▶ **Brief**: Each line of data below must be printed exactly as written, with any pictures removed.

▶ **Supplied material**:
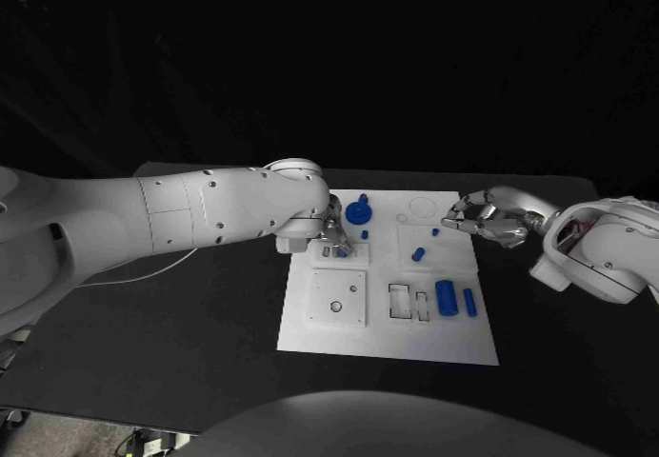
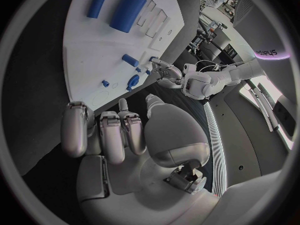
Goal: Assemble the parts on the task board
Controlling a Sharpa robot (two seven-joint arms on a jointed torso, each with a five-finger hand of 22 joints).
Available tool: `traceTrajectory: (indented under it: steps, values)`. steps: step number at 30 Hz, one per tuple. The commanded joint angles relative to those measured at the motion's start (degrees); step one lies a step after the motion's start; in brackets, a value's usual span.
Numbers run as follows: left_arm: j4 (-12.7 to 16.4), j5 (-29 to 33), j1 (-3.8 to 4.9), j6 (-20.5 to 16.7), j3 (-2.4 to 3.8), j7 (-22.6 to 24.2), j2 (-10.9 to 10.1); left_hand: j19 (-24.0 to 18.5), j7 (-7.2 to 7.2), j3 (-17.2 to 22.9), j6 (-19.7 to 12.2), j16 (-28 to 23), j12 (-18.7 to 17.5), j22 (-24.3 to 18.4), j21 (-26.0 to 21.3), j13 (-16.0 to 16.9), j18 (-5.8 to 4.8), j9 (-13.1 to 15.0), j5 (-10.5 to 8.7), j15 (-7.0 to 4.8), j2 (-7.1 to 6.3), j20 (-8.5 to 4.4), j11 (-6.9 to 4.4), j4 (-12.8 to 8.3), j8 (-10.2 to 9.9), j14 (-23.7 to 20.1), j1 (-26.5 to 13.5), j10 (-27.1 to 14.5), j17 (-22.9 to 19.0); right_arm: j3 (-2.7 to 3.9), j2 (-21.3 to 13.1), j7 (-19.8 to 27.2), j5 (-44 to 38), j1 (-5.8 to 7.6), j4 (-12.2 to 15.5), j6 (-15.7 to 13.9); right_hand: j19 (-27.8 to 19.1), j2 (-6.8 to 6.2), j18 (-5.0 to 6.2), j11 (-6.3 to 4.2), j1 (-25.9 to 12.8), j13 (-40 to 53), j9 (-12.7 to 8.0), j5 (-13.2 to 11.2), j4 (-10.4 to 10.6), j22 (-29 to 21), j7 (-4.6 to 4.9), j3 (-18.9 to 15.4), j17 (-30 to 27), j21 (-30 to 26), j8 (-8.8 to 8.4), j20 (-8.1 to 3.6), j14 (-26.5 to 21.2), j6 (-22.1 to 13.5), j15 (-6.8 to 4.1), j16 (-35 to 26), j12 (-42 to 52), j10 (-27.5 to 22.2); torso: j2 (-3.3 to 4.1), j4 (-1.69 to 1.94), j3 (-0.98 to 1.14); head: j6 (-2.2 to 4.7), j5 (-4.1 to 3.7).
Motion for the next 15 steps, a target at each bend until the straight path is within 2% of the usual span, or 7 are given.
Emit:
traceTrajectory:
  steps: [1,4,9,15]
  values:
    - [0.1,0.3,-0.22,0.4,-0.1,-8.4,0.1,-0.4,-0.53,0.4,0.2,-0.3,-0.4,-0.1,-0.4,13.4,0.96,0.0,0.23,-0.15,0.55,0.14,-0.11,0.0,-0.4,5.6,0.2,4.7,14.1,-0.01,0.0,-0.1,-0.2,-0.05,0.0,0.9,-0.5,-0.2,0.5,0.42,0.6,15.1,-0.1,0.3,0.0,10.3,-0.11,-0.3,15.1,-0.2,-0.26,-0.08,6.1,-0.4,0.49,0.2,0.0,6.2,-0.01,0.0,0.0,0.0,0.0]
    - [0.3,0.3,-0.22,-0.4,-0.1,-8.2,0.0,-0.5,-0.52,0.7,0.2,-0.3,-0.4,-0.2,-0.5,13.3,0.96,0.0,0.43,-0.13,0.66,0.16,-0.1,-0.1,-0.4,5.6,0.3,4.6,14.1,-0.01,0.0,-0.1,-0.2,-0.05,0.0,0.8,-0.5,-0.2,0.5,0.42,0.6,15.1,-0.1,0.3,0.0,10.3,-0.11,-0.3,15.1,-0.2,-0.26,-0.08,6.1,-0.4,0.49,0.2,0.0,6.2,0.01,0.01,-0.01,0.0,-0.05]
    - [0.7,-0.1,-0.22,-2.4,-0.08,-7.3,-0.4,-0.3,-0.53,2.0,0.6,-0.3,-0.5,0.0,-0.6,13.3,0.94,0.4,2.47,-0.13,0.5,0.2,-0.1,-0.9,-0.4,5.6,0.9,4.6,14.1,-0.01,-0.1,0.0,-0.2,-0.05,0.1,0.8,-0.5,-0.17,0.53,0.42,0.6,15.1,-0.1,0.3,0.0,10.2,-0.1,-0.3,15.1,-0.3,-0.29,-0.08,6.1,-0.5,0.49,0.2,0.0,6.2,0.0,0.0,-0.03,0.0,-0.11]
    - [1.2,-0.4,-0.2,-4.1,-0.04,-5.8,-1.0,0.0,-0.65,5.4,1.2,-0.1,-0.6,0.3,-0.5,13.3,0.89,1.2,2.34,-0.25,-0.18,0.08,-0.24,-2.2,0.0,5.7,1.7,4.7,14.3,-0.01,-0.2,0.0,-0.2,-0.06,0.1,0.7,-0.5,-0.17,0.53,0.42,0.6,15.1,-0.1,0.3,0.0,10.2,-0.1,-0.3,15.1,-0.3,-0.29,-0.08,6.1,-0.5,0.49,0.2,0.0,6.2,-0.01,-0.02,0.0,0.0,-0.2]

▶ **Solved problem**:
Goal: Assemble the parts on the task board
Controlling a Sharpa robot (two seven-joint arms on a jointed torso, each with a five-finger hand of 22 joints).
Available tool: `traceTrajectory: (indented under it: steps, values)`. steps: step number at 30 Hz, one per tuple. The commanded joint angles relative to those measured at the motion's start (degrees); step one lies a step after the motion's start; in brackets, a value's usual span.
Numbers run as follows: left_arm: j4 (-12.7 to 16.4), j5 (-29 to 33), j1 (-3.8 to 4.9), j6 (-20.5 to 16.7), j3 (-2.4 to 3.8), j7 (-22.6 to 24.2), j2 (-10.9 to 10.1); left_hand: j19 (-24.0 to 18.5), j7 (-7.2 to 7.2), j3 (-17.2 to 22.9), j6 (-19.7 to 12.2), j16 (-28 to 23), j12 (-18.7 to 17.5), j22 (-24.3 to 18.4), j21 (-26.0 to 21.3), j13 (-16.0 to 16.9), j18 (-5.8 to 4.8), j9 (-13.1 to 15.0), j5 (-10.5 to 8.7), j15 (-7.0 to 4.8), j2 (-7.1 to 6.3), j20 (-8.5 to 4.4), j11 (-6.9 to 4.4), j4 (-12.8 to 8.3), j8 (-10.2 to 9.9), j14 (-23.7 to 20.1), j1 (-26.5 to 13.5), j10 (-27.1 to 14.5), j17 (-22.9 to 19.0); right_arm: j3 (-2.7 to 3.9), j2 (-21.3 to 13.1), j7 (-19.8 to 27.2), j5 (-44 to 38), j1 (-5.8 to 7.6), j4 (-12.2 to 15.5), j6 (-15.7 to 13.9); right_hand: j19 (-27.8 to 19.1), j2 (-6.8 to 6.2), j18 (-5.0 to 6.2), j11 (-6.3 to 4.2), j1 (-25.9 to 12.8), j13 (-40 to 53), j9 (-12.7 to 8.0), j5 (-13.2 to 11.2), j4 (-10.4 to 10.6), j22 (-29 to 21), j7 (-4.6 to 4.9), j3 (-18.9 to 15.4), j17 (-30 to 27), j21 (-30 to 26), j8 (-8.8 to 8.4), j20 (-8.1 to 3.6), j14 (-26.5 to 21.2), j6 (-22.1 to 13.5), j15 (-6.8 to 4.1), j16 (-35 to 26), j12 (-42 to 52), j10 (-27.5 to 22.2); torso: j2 (-3.3 to 4.1), j4 (-1.69 to 1.94), j3 (-0.98 to 1.14); head: j6 (-2.2 to 4.7), j5 (-4.1 to 3.7).
Motion for the next 15 steps, a target at each bend until the straight path is within 2% of the usual span, or 7 are given.
Emit:
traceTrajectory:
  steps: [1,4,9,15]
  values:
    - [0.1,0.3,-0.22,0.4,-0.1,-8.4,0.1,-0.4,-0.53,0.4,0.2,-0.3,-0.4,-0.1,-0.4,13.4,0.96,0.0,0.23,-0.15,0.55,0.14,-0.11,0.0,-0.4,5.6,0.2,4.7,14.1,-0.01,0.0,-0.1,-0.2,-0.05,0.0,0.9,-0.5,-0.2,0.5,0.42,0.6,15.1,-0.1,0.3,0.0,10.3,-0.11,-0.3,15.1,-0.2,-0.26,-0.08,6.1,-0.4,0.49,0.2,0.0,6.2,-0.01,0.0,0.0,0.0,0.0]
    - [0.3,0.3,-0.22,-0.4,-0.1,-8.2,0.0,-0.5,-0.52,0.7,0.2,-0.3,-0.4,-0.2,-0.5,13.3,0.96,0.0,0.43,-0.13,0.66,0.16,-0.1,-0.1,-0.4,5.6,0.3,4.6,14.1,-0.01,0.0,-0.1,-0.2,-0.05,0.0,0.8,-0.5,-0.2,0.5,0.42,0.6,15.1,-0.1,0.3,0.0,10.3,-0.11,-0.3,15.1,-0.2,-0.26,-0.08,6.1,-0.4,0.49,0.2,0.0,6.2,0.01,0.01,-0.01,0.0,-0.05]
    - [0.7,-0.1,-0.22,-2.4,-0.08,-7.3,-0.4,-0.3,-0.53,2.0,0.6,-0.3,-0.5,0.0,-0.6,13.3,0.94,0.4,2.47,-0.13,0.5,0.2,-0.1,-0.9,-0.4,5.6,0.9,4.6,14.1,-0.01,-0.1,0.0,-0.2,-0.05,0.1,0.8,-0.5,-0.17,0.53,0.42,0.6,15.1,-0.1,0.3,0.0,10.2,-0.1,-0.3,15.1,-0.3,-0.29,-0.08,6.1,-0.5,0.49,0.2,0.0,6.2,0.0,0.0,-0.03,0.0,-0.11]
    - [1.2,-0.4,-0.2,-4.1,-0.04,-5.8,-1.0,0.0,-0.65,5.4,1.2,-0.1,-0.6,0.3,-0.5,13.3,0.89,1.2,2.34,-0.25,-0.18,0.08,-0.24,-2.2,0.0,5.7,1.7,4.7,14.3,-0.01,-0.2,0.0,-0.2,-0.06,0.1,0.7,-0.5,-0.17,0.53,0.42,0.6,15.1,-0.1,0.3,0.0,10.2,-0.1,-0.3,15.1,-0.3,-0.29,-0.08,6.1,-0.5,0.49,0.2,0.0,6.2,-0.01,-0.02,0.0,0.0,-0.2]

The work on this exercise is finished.